• TASK OBJECTIVE: Your response must be made up of each line in the data below that contains the string "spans".

• DATA BELOW:
━━━━━━━━━━━━━━━━

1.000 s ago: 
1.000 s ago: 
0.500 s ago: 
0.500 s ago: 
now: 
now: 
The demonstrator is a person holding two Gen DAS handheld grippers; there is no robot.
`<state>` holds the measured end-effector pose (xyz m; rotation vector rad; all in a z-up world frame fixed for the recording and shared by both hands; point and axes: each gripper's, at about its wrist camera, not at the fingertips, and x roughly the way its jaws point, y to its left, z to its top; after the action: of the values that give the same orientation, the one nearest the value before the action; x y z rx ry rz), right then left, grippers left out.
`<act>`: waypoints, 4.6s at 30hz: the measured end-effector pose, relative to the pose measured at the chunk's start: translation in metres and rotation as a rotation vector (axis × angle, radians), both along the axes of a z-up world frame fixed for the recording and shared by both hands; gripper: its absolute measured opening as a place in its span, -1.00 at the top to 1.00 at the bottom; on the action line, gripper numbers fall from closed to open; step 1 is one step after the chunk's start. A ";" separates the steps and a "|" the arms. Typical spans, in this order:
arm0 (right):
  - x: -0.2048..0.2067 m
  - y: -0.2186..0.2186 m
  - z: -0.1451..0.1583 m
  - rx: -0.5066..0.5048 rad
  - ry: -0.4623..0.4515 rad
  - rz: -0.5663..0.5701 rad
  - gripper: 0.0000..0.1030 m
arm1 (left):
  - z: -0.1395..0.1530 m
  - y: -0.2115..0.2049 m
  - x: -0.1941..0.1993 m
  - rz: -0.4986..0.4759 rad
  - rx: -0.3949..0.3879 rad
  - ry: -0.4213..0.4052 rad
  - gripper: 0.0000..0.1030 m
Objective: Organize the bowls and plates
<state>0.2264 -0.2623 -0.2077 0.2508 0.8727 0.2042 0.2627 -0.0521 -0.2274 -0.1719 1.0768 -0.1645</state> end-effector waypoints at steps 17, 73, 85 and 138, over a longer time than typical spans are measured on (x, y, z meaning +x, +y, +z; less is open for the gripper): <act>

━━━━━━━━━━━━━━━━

• EXERCISE OUTPUT:
`<act>`: waypoints, 4.6s at 30hz: the measured end-effector pose, relative to the pose measured at the chunk's start: translation in metres and rotation as a rotation vector (axis × angle, radians), both along the axes of a z-up world frame fixed for the recording and shared by both hands; gripper: its absolute measured opening as a place in its span, -1.00 at the top to 1.00 at the bottom; on the action line, gripper numbers fall from closed to open; step 1 is one step after the chunk's start. A ";" separates the steps and a "|" the arms. Typical spans, in this order:
<state>0.2264 -0.2623 -0.2077 0.2508 0.8727 0.2042 0.2627 -0.0521 -0.2274 -0.1719 1.0768 -0.1645</state> end-effector waypoints at steps 17, 73, 85 and 138, over a longer time than typical spans are measured on (x, y, z meaning +x, +y, +z; less is open for the gripper): <act>

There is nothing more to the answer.